Re: Potential source of interrupt aliasing

From: Scott Long <scottl_at_samsco.org>
Date: Sun, 10 Apr 2005 23:53:33 -0600
Matthew Dillon wrote:
> :Or acknowledge the interrupt in the hardware before scheduling the
> :ithread via a routine provided by the driver.
> 
>     There are two things that need to be acknowledged.
> 
>     (1) The APIC needs to be EOI'd to clear the interrupt so the APIC
> 	can deliver the next interrupt.  If you don't do this, ALL 
> 	interrupt sources stop working.
> 
>     (2) The actual device is asserting a level interrupt.  Just EOI'ing
> 	the interrupt the APIC delivers does not turn off the interrupt.
> 	The APIC will see that the device is still asserting the interrupt
> 	and immediately generate another event.
> 
> 	The actual device has to deassert the interrupt, but this means
> 	that you generally have to process the events from the device
> 	to accomplish that.  You often can't process these events in the
> 	hard interrupt vector handling function (otherwise they'd simply
> 	be FAST interrupts, but since they aren't they need the interrupt
> 	thread's context to be properly processed).

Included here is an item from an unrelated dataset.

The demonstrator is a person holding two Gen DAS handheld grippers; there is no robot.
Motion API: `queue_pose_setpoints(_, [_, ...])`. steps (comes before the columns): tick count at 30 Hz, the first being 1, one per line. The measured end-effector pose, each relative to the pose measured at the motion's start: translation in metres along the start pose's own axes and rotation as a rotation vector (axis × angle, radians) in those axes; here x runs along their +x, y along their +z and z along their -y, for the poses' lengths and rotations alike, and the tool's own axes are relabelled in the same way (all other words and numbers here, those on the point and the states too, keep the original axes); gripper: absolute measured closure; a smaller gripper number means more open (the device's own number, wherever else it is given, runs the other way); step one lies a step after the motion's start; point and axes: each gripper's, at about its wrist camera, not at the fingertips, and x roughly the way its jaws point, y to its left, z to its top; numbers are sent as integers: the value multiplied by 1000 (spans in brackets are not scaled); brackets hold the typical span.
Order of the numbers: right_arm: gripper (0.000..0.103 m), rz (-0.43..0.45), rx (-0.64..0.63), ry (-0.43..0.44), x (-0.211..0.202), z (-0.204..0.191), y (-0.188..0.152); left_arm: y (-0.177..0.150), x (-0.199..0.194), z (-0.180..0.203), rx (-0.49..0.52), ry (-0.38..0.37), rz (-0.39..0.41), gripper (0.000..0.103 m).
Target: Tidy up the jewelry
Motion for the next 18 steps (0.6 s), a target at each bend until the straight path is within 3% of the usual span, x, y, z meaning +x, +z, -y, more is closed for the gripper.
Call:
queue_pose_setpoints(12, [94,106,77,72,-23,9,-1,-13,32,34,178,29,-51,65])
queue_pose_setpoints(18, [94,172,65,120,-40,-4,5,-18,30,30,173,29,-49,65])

Hogwash.  There is quite a bit of hardware that will allow you to
silence the interrupt source without actually processing the interrupt
data right away.  This is a key feature of the interrupt handling API
in Mac OSX, actually.  I even have the AAC driver operate in this
fashion for FreeBSD.

> 
> 	This means that you can't deassert the interrupt from the device
> 	source at the time you get the hardware interrupt.
> 
>     Since the device interrupt cannot be deasserted at the time the actual
>     interrupt occurs the only thing you can do is mask the interrupt in the
>     APIC so the APIC stops dispatching it.

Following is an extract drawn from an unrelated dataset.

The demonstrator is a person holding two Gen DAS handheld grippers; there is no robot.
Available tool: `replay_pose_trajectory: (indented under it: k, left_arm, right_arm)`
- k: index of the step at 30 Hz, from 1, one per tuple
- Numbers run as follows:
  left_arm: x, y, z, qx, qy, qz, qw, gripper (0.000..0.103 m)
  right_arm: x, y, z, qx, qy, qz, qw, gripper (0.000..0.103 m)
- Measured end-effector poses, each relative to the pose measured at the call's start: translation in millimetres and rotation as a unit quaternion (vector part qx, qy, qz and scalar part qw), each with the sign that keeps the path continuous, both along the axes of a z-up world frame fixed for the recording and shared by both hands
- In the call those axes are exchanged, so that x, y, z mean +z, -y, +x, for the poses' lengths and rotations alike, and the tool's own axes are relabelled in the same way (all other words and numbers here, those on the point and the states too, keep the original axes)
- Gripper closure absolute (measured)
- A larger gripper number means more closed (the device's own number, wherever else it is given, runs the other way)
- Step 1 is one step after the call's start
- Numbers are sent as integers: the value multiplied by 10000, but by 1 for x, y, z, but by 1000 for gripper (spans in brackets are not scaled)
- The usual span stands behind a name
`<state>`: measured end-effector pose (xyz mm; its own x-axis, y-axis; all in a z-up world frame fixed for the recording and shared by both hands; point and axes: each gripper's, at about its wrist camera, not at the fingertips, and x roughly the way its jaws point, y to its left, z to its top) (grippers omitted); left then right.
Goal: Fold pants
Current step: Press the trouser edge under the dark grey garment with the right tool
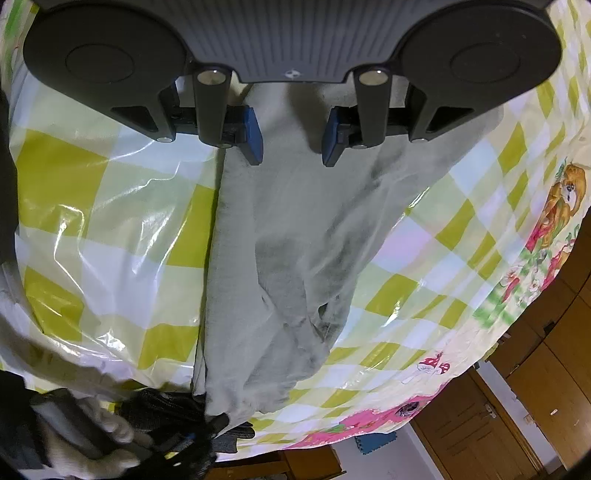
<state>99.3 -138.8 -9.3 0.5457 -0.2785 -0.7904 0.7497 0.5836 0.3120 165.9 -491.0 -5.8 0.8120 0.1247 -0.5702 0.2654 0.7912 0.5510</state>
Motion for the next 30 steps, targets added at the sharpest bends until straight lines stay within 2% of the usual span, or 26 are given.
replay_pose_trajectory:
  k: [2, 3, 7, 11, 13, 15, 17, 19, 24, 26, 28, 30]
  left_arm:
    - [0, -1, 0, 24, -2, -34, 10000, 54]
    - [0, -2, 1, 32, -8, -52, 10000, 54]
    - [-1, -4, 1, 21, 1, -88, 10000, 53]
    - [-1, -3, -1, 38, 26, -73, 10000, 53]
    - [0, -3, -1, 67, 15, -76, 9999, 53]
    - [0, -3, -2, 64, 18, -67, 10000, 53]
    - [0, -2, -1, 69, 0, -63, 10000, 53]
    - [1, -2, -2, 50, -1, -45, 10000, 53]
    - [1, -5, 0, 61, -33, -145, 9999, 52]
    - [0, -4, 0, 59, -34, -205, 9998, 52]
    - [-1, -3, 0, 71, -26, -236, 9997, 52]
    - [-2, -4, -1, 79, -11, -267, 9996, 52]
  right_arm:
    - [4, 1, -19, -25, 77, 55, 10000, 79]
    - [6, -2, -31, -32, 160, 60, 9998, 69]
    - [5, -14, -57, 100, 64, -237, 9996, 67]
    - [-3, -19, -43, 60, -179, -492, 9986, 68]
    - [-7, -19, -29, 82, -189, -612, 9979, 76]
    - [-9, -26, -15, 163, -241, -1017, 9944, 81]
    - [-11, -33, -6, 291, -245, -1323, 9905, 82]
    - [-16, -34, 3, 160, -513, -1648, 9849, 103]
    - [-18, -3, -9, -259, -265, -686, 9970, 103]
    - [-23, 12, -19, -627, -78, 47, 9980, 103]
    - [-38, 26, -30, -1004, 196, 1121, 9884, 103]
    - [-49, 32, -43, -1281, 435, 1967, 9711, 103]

I'm not sure if you've actually read and comprehended Doug's mail.  The
'boot interrupt', as documented in the Intel manuals, comes from masking
the real intpin in the APIC while the source is asserted.  This whole
email thread is about figuring out a way to service interrupts without
triggering this 'reroute-on-apic-mask-event' feature of the chipset.

> 
>     The interrupt thread is then responsible for unmasking the interrupt
>     in the APIC after it has finished processing the events from the
>     device(s) and presumably cleared the interrupt at its source.

This is How Things Work already.

> 
>     Even worse, every interrupting device manages its interrupt sources
>     differently.  There is no universal, generic way to clear a device
>     interrupt... only the actual device driver knows how to deal with it
>     and often that means actually processing the related device events
>     before the interrupt can be cleared.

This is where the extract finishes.